The novel follows the unwitting Rudian as he incredulously unravels the truth of this most bizarre ménage whilst simultaneously fending off harassment from the authorities, who have earmarked him as a corrupting influence. Fraught and confused, Kadare’s beleaguered alter-ego teeters on the brink of madness. Blending Kafkaesque paranoia and sombre humanism, A Girl in Exile is a withering indictment of the absurdity of totalitarianism and the plodding cowardice of its apparatchiks, and a poignant tribute to lives senselessly wrecked by the psychopathic officiousness of dogma. Above all, though, it is an affirmation of the dissident power of the written word, which can be repressed but never effaced.
Reviewer: Houman Barekat
The Egyptians: A Radical Story
by Jack Shenker (Allen Lane, ISBN 9781846146329)
Former Guardian journalist Shenker has written a brilliant account of the Egyptian revolution, setting it in its proper historical context and recasting it as an ongoing flame of resistance that refuses to be extinguished.
Flickering between vivid personal testimony and more theoretical analysis, The Egyptians documents decades of fight-back against supercharged neoliberalism: rolling waves of labour strikes, widespread acts of community resistance, the creation of informal settlements, even whole towns declaring independence.
Egypt now exists in a state of tension between old-style dictatorship and an emergent new world of self-organization propelled by a determination that rights and justice will prevail. If you were inspired by the Egyptian revolution and want to go deeper, this is the book to read.
Reviewer: Phil England
How Did We Get Into This Mess?
by George Monbiot (Verso, ISBN 9781784783624)
In this compelling collection of journalism George Monbiot argues that the fundamental principles of neoliberal thinking and corporate power have now so successfully infiltrated Western society that their anonymity has become a silent killer of democracy.
Ideas – not banks, or even armies – Monbiot argues, run the world.

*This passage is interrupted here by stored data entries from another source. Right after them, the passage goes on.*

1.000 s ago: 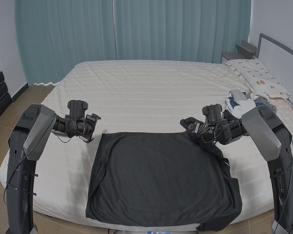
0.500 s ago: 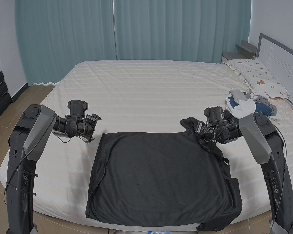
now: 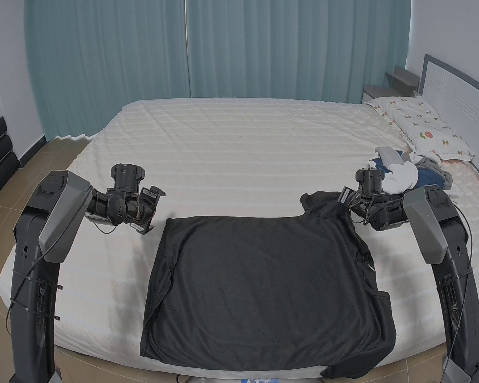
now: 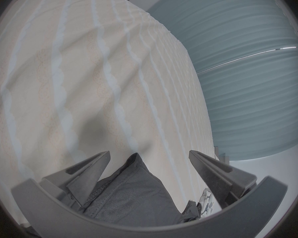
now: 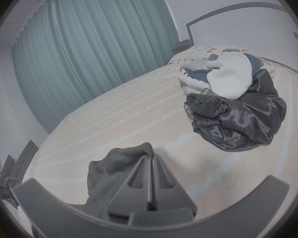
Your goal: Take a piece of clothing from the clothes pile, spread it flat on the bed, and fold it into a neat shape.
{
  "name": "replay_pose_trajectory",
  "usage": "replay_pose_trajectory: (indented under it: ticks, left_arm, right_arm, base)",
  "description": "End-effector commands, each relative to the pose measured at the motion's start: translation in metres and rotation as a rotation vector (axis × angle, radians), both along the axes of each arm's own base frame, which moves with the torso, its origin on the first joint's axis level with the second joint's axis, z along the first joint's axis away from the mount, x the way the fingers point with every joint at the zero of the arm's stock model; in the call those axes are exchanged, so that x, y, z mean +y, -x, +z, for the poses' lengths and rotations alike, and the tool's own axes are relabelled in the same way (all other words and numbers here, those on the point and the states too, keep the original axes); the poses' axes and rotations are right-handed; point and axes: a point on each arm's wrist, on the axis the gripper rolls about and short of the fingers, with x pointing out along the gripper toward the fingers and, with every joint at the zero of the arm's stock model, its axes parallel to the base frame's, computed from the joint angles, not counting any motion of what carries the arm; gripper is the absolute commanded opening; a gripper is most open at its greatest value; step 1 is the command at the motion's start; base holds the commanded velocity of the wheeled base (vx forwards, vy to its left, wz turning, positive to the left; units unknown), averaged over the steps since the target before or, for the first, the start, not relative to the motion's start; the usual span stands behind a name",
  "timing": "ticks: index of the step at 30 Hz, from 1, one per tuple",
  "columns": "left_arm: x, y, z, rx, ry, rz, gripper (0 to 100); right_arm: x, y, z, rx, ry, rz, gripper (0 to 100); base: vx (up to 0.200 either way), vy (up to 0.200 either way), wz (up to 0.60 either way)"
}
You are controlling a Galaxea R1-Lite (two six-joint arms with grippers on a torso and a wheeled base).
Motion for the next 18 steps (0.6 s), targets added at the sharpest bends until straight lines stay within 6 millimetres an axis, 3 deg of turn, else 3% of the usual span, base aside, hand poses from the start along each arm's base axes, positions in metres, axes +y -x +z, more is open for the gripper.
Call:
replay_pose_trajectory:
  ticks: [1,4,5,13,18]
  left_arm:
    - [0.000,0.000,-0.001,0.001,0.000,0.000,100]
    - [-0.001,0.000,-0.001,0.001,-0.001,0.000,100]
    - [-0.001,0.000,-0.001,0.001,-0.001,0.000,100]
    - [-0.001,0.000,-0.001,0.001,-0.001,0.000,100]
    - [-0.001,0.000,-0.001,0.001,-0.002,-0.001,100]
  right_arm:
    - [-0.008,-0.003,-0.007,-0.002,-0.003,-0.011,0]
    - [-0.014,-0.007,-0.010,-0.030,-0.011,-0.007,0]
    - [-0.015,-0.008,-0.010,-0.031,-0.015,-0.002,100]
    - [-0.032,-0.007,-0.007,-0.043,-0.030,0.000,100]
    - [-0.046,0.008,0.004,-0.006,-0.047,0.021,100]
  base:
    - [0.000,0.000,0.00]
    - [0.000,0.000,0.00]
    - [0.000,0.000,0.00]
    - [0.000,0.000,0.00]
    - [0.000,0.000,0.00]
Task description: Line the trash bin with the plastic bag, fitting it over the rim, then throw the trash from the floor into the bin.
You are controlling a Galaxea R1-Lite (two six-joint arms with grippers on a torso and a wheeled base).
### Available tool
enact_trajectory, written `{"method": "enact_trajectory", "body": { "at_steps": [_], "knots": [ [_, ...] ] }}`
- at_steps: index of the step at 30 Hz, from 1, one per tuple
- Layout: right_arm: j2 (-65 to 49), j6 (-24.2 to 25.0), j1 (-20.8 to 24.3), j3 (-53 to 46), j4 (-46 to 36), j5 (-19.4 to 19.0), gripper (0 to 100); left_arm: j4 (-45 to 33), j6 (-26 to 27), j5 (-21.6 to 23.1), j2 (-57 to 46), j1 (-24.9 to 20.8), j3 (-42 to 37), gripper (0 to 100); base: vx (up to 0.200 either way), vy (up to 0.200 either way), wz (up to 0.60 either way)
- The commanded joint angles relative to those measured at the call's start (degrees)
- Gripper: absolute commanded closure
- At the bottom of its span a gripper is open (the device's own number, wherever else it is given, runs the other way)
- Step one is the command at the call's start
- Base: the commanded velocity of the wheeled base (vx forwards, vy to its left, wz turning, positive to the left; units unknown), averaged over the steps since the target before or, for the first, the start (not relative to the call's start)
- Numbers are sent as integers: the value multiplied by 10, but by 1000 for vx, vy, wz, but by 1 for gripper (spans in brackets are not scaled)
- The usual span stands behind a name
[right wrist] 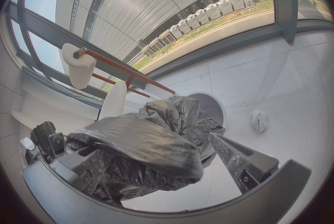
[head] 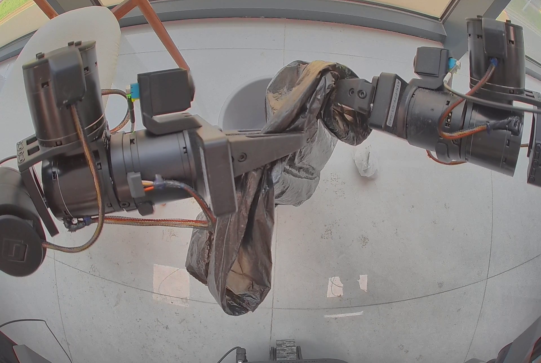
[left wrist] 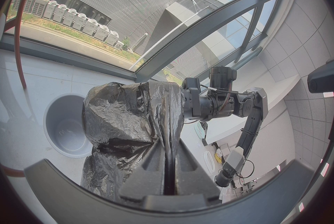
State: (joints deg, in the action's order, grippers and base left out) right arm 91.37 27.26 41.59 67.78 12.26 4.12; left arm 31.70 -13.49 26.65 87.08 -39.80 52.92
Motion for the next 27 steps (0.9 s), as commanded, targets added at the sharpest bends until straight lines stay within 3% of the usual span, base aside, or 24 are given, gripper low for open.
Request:
{"method": "enact_trajectory", "body": {
  "at_steps": [1, 12, 19, 27],
  "knots": [
    [-3, 0, -20, 4, 0, 0, 0, 0, 0, 0, -1, 1, 0, 100, 0, 0, 0],
    [-7, 5, -50, -4, 1, 0, 0, 2, -2, 1, -1, 1, 1, 100, 0, 0, 0],
    [-9, 70, -50, -5, 0, 1, 0, 2, -1, 1, -2, 1, 1, 100, 0, 0, 0],
    [-33, 155, -45, 10, -87, -6, 0, 1, -1, 1, -2, 1, -1, 100, 0, 0, 0]
  ]
}}
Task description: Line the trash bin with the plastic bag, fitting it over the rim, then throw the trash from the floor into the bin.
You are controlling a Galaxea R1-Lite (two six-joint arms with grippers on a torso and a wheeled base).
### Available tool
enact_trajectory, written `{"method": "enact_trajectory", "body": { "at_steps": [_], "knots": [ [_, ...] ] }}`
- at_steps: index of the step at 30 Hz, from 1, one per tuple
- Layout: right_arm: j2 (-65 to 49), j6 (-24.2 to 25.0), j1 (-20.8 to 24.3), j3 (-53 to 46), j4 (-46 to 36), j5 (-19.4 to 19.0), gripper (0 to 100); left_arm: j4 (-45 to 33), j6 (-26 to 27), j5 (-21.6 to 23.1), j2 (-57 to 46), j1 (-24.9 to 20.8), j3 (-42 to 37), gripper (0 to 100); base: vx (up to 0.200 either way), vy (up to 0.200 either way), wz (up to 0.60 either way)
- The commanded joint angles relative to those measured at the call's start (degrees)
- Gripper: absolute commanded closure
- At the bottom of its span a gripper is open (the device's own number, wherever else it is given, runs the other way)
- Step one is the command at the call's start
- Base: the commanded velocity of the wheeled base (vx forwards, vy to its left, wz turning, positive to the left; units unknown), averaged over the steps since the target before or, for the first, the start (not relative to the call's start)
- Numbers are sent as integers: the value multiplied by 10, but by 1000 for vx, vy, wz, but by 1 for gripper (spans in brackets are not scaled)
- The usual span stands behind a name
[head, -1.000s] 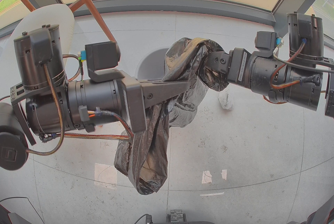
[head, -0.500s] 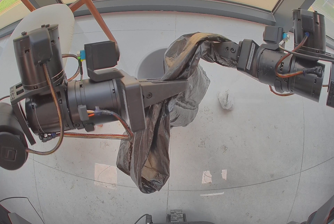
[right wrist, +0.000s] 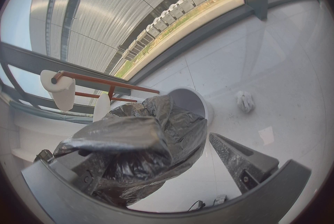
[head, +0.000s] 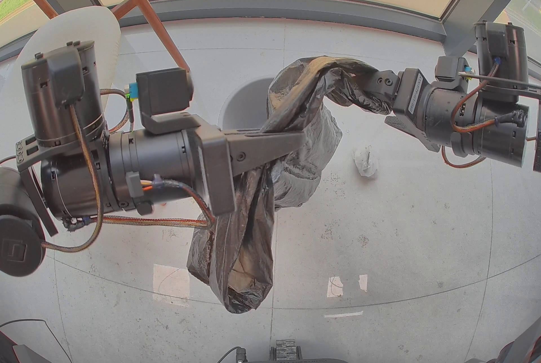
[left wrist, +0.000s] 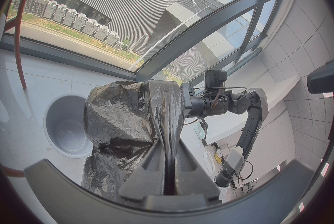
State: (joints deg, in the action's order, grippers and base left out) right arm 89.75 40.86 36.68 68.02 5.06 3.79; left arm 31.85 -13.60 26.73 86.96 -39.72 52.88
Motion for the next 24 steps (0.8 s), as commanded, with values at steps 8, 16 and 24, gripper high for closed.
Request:
{"method": "enact_trajectory", "body": {
  "at_steps": [8, 16, 24],
  "knots": [
    [-13, 51, 5, 8, -23, -4, 0, 0, 0, 0, 1, 0, -1, 100, 0, 0, 0],
    [-13, 129, 6, 30, -80, -10, 0, 1, 0, 0, 1, 0, -8, 100, 0, 0, 0],
    [-7, 216, 6, 58, -101, -24, 0, 1, 0, 0, -1, 0, -14, 100, 0, 0, 0]
  ]
}}
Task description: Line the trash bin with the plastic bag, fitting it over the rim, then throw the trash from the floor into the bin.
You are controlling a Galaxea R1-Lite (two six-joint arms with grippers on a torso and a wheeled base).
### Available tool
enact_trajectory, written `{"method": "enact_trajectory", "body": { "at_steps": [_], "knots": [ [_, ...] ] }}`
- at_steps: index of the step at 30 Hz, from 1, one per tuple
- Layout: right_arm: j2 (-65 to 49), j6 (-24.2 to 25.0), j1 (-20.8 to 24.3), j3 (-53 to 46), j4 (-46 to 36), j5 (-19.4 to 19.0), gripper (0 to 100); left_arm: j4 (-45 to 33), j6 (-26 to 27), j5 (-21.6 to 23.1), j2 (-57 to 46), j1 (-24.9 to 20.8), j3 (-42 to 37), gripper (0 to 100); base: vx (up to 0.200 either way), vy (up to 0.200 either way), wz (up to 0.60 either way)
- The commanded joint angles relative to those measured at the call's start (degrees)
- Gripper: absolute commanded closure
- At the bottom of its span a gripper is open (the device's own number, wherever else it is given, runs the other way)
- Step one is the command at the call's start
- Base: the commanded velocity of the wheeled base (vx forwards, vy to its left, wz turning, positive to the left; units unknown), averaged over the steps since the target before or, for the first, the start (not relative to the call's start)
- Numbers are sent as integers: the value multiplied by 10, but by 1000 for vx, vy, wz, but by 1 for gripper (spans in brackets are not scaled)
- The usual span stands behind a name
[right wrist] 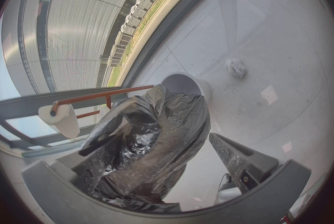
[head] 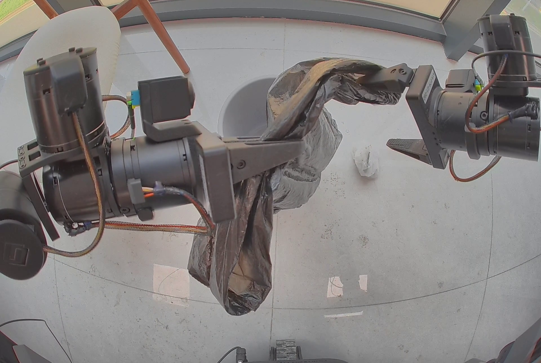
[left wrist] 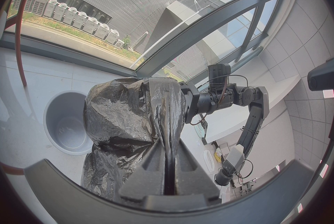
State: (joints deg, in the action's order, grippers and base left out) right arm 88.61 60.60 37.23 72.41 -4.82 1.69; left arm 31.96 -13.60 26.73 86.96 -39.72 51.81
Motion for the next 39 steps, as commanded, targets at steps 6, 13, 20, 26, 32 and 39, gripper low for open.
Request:
{"method": "enact_trajectory", "body": {
  "at_steps": [6, 13, 20, 26, 32, 39],
  "knots": [
    [15, 42, 4, 16, 2, -3, 0, -1, 1, 0, -3, 0, -7, 100, 0, 0, 0],
    [55, 58, 11, 68, 2, -3, 0, -1, 1, 0, -3, 0, -6, 100, 0, 0, 0],
    [77, 65, 11, 100, 3, 5, 100, -1, 1, -1, -4, 0, -7, 100, 0, 0, 0],
    [72, 64, 11, 104, -1, -2, 100, -1, 1, -1, -5, 0, -14, 100, 0, 0, 0],
    [69, 26, 40, 103, 2, -1, 100, -1, 1, -3, -6, 3, -19, 100, 0, 0, 0],
    [71, -22, 65, 106, 7, -6, 100, -1, 0, -14, -19, 25, -12, 100, 0, 0, 0]
  ]
}}
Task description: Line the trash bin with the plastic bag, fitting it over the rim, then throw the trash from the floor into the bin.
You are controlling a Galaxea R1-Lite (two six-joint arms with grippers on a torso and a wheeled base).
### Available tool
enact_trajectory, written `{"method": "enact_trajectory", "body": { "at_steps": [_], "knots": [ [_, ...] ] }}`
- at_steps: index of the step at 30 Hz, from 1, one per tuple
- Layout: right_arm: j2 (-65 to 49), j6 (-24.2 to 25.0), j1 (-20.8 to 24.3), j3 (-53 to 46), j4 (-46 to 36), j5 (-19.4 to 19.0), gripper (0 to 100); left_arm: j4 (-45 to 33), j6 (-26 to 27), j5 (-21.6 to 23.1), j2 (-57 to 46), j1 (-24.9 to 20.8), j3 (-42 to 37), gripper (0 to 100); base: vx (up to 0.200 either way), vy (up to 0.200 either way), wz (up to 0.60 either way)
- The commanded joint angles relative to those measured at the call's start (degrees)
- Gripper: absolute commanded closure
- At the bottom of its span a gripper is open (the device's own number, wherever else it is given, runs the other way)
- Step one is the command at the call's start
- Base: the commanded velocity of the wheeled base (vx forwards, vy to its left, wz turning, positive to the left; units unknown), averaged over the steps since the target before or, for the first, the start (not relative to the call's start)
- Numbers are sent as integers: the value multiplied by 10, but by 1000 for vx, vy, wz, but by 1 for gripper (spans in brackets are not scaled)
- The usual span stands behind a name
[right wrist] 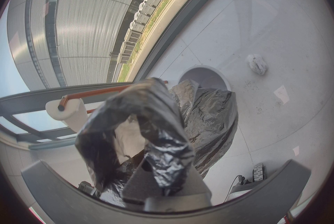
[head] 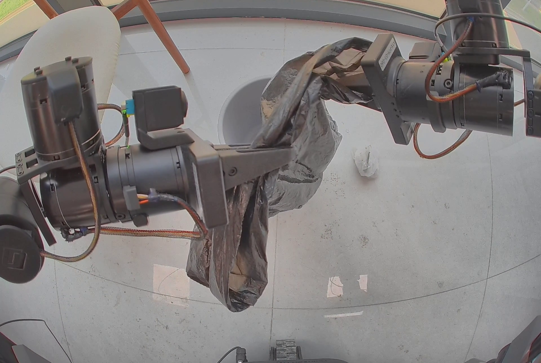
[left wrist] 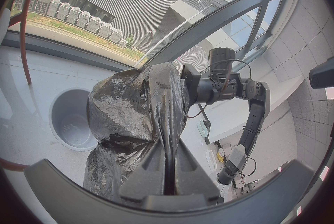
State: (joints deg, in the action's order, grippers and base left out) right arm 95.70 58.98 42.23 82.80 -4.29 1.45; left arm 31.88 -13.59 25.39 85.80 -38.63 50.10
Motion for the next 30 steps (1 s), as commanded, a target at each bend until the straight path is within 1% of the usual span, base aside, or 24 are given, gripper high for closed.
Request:
{"method": "enact_trajectory", "body": {
  "at_steps": [1, 4, 7, 14, 17, 18, 23, 30],
  "knots": [
    [0, -5, 15, 3, 2, -5, 100, 0, 0, -1, -7, 15, 5, 100, 0, 0, 0],
    [3, -4, 21, 31, 2, -34, 100, -2, 0, 3, -30, 31, 10, 100, 0, 0, 0],
    [6, -1, 21, 52, 2, -51, 100, -2, 0, 4, -32, 51, 10, 100, 0, 0, 0],
    [32, -1, 20, 82, 2, -50, 100, -2, -1, 4, -32, 61, 20, 100, 0, 0, 0],
    [41, -1, 15, 97, 2, -50, 100, -2, -1, 5, -30, 74, 31, 100, 0, 0, 0],
    [57, 2, 12, 118, 2, -50, 100, -3, -1, 8, -25, 81, 48, 100, 0, 0, 0],
    [85, 5, 0, 146, 2, -48, 100, -3, -1, 10, 2, 100, 76, 100, 0, 0, 0],
    [113, 4, -11, 159, 10, -48, 100, -16, 0, 9, 28, 101, 94, 100, 0, 0, 0]
  ]
}}
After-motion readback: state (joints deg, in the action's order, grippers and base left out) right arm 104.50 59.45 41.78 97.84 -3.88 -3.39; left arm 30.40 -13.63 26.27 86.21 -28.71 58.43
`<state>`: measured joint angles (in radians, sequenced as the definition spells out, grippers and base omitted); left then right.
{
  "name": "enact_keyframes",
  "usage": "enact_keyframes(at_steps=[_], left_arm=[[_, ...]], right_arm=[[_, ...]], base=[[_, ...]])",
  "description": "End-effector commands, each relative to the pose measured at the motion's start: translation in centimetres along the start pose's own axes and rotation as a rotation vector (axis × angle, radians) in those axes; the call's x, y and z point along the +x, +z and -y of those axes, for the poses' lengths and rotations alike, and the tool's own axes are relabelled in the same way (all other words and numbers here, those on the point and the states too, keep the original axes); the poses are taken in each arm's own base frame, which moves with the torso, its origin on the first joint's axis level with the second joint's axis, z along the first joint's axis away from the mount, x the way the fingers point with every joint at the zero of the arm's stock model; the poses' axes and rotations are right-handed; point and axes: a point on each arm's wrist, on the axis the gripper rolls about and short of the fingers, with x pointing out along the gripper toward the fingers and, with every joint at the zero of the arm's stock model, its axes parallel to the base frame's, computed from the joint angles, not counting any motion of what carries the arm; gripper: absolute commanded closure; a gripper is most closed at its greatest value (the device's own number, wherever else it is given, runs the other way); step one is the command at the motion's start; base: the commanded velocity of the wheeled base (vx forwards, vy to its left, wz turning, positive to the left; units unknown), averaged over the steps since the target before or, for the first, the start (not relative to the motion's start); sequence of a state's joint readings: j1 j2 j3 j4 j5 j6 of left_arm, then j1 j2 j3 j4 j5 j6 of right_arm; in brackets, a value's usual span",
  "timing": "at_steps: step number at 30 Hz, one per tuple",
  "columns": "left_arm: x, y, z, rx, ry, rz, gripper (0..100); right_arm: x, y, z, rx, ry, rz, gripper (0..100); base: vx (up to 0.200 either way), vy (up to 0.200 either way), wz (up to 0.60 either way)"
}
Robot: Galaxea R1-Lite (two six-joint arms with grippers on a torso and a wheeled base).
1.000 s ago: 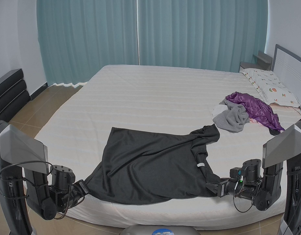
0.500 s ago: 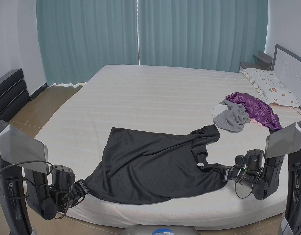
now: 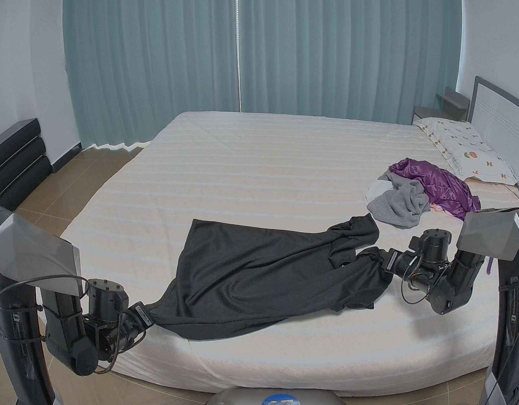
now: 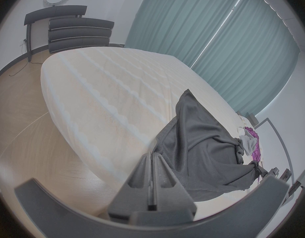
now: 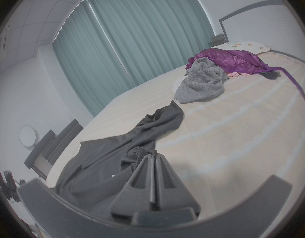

So he asks citizens to rise from their somnambulist fantasies and take back their democratic freedoms before it’s too late.
The book covers a wide range of topics – many from the author’s regular columns for The Guardian newspaper. He tackles mental health in a society that is fuelled by consumption; the connection between spiritual wellbeing and closeness to nature; the reasons why big business is killing small farming, and the totalitarian grip of the Transatlantic Trade and Investment Partnership (TTIP) and other such arrangements.
Monbiot isn’t shy about naming the enemies: corporate power, cynical lobbyists, and a system that widens inequality while viewing poverty as an innate social disease.
Sometimes he has a tendency to wander into despair bordering on nihilism: the insistence, for example, that we are entering a perpetual age of loneliness and anxiety. But his ability to merge his great arsenal of ideas with a writing style that is humane and bursting with empathy makes this a fine collection of high-minded polemics.